▸ Required action
Precise copying is required. Return the data below in full.

---

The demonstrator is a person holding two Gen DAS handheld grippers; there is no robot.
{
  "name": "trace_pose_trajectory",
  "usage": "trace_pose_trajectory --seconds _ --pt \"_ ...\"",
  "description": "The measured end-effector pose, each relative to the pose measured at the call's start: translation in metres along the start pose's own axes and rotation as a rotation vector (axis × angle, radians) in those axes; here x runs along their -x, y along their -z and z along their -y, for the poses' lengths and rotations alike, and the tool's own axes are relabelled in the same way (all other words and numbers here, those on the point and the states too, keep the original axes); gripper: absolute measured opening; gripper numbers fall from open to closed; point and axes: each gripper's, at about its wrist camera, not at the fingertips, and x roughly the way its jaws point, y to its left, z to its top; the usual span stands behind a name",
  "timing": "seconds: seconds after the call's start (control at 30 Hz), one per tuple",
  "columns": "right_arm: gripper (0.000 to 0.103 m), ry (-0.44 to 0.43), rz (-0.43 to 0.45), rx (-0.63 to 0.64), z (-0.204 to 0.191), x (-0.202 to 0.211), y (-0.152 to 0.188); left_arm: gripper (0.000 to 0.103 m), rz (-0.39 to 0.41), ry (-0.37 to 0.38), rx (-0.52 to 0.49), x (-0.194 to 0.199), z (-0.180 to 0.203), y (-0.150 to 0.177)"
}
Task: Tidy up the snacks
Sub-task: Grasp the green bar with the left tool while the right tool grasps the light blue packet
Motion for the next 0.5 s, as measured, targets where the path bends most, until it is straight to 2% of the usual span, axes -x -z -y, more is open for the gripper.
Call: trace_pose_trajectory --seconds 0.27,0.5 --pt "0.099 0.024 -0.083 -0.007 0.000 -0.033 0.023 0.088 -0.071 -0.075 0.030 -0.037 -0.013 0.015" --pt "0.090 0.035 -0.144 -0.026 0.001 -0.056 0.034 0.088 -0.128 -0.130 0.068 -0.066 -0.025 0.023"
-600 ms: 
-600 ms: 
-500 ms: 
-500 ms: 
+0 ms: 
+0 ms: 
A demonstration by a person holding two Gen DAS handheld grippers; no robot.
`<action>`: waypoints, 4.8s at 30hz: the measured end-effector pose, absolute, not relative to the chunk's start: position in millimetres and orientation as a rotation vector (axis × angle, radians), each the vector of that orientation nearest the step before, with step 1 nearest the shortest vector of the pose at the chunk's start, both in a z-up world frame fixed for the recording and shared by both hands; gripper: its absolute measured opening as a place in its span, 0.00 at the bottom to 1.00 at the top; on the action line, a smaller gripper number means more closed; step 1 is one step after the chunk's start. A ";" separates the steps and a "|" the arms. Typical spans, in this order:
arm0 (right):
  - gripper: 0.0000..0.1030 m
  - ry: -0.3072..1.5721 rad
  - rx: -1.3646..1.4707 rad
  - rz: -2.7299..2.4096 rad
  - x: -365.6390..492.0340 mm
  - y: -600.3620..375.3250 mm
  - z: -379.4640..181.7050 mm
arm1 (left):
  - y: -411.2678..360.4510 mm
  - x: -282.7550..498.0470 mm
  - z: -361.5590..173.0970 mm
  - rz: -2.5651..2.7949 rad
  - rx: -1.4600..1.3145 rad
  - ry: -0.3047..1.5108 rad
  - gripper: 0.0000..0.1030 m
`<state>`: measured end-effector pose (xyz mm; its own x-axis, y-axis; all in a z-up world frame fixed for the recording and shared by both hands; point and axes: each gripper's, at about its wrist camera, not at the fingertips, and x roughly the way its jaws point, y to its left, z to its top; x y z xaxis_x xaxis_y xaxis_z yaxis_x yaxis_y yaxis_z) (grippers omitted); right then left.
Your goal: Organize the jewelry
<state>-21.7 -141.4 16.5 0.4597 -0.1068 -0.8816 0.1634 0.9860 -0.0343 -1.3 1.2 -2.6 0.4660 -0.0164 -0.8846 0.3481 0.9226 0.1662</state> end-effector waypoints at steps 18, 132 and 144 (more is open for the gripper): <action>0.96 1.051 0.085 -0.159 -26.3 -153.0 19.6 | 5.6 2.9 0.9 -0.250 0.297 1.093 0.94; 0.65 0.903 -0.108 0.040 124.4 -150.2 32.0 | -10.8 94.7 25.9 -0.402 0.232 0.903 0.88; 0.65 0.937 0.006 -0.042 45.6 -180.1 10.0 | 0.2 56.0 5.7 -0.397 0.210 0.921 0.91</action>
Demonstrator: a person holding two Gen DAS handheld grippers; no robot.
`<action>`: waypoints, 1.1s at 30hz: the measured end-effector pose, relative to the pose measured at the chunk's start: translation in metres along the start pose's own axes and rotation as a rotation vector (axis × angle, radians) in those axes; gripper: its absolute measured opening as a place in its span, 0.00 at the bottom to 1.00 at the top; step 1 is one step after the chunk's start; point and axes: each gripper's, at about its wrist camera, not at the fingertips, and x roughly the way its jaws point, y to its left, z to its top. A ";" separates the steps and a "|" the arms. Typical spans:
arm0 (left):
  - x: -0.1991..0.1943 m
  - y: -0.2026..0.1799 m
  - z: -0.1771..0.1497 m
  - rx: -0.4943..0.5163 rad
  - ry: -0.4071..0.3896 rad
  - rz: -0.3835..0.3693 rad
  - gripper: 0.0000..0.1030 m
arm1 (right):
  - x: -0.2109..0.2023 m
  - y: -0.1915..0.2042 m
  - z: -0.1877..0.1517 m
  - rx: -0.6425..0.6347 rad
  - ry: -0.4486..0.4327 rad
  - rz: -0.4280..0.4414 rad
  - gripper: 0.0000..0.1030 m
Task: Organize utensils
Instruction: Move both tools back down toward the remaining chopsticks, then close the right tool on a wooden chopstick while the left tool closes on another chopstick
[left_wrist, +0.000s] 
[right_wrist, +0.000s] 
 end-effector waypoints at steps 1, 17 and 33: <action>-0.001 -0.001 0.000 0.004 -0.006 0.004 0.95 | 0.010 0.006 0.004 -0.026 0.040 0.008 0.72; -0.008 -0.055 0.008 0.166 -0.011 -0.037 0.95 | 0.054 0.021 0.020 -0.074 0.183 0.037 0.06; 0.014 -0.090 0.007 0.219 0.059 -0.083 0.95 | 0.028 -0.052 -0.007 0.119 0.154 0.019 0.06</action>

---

▸ Response area
The demonstrator is a person holding two Gen DAS handheld grippers; there is no robot.
{
  "name": "trace_pose_trajectory",
  "usage": "trace_pose_trajectory --seconds _ --pt \"_ ...\"",
  "description": "The measured end-effector pose, each relative to the pose measured at the call's start: translation in metres along the start pose's own axes and rotation as a rotation vector (axis × angle, radians) in those axes; here x runs along their -x, y along their -z and z along their -y, for the poses' lengths and rotations alike, and the tool's own axes are relabelled in the same way (all other words and numbers here, those on the point and the states too, keep the original axes); gripper: absolute measured opening; gripper numbers fall from open to closed; point and axes: each gripper's, at about its wrist camera, not at the fingertips, and x roughly the way its jaws point, y to its left, z to its top; the usual span stands behind a name",
  "timing": "seconds: seconds after the call's start (control at 30 Hz), one per tuple",
  "columns": "right_arm: gripper (0.000 to 0.103 m), ry (-0.44 to 0.43), rz (-0.43 to 0.45), rx (-0.63 to 0.64), z (-0.204 to 0.191), x (-0.202 to 0.211), y (-0.152 to 0.188); left_arm: gripper (0.000 to 0.103 m), rz (-0.39 to 0.41), ry (-0.37 to 0.38), rx (-0.52 to 0.49), x (-0.194 to 0.199), z (-0.180 to 0.203), y (-0.150 to 0.177)"
}
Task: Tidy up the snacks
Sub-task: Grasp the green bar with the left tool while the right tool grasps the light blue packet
Motion for the next 0.5 s, as measured, targets where the path bends most, until it is straight to 2% of the usual span, axes -x -z -y, more is open for the gripper.
Call: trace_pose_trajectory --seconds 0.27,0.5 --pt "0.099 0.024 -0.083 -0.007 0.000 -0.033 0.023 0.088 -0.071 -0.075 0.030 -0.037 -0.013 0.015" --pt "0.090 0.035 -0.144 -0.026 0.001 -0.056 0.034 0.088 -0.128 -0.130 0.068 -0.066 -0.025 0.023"
-600 ms: 
-600 ms: 
-500 ms: 
-500 ms: 
+0 ms: 
+0 ms: 
A demonstration by a person holding two Gen DAS handheld grippers; no robot.
`<action>`: waypoints, 4.8s at 30hz: the measured end-effector pose, absolute, not relative to the chunk's start: position in millimetres and orientation as a rotation vector (axis × angle, radians), each the vector of that orientation nearest the step before, with step 1 nearest the shortest vector of the pose at the chunk's start, both in a z-up world frame fixed for the recording and shared by both hands; gripper: its absolute measured opening as a place in its span, 0.00 at the bottom to 1.00 at the top; on the action line, a smaller gripper number means more closed; step 1 is one step after the chunk's start. A ";" separates the steps and a "|" the arms. Typical spans, in this order:
arm0 (right):
  - gripper: 0.0000..0.1030 m
  - ry: -0.3072..1.5721 rad
  - rx: -1.3646..1.4707 rad
  - rz: -2.7299..2.4096 rad
  - x: -365.6390..492.0340 mm
  - y: -600.3620..375.3250 mm
  - z: -379.4640..181.7050 mm
arm1 (left):
  - y: -411.2678..360.4510 mm
  - x: -282.7550..498.0470 mm
  - z: -361.5590..173.0970 mm
  - rz: -2.5651..2.7949 rad
  - rx: -1.4600..1.3145 rad
  - ry: -0.3047..1.5108 rad
  - gripper: 0.0000..0.1030 m
`<state>`: measured end-effector pose (xyz mm; its own x-axis, y-axis; all in a z-up world frame fixed for the recording and shared by both hands; point and axes: each gripper's, at about its wrist camera, not at the fingertips, and x roughly the way its jaws point, y to its left, z to its top; x y z xaxis_x xaxis_y xaxis_z yaxis_x yaxis_y yaxis_z) (grippers omitted); right then left.
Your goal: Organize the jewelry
<state>-21.7 -141.4 16.5 0.4597 -0.1068 -0.8816 0.1634 0.9860 -0.0343 -1.3 1.2 -2.6 0.4660 -0.0164 -0.8846 0.3481 0.9226 0.1662</state> end-effector waypoints at steps 18, 132 and 144 (more is open for the gripper): <action>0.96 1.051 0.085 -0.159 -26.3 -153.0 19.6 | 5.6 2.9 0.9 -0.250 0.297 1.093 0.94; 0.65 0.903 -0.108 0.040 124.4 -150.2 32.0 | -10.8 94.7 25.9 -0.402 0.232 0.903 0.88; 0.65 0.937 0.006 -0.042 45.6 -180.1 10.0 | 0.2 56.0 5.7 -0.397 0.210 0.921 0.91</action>
Demonstrator: a person holding two Gen DAS handheld grippers; no robot.
`<action>`: waypoints, 1.1s at 30hz: the measured end-effector pose, relative to the pose measured at the chunk's start: translation in metres along the start pose's own axes and rotation as a rotation vector (axis × angle, radians) in those axes; gripper: its absolute measured opening as a place in its span, 0.00 at the bottom to 1.00 at the top; step 1 is one step after the chunk's start; point and axes: each gripper's, at about its wrist camera, not at the fingertips, and x roughly the way its jaws point, y to its left, z to its top. A ";" separates the steps and a "|" the arms. Typical spans:
arm0 (left):
  - x: -0.1991..0.1943 m
  - y: -0.2026..0.1799 m
  - z: -0.1771..0.1497 m
  - rx: -0.4943..0.5163 rad
  - ry: -0.4071..0.3896 rad
  - rz: -0.3835..0.3693 rad
  - gripper: 0.0000..0.1030 m
arm1 (right):
  - x: -0.2109..0.2023 m
  - y: -0.1915..0.2042 m
  - z: -0.1877..0.1517 m
  - rx: -0.6425..0.6347 rad
  - ry: -0.4486..0.4327 rad
  - rz: -0.4280..0.4414 rad
  - gripper: 0.0000..0.1030 m
Task: Organize utensils
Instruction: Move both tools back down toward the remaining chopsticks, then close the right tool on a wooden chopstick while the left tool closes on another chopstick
[left_wrist, +0.000s] 
[right_wrist, +0.000s] 
 end-effector waypoints at steps 1, 17 and 33: <action>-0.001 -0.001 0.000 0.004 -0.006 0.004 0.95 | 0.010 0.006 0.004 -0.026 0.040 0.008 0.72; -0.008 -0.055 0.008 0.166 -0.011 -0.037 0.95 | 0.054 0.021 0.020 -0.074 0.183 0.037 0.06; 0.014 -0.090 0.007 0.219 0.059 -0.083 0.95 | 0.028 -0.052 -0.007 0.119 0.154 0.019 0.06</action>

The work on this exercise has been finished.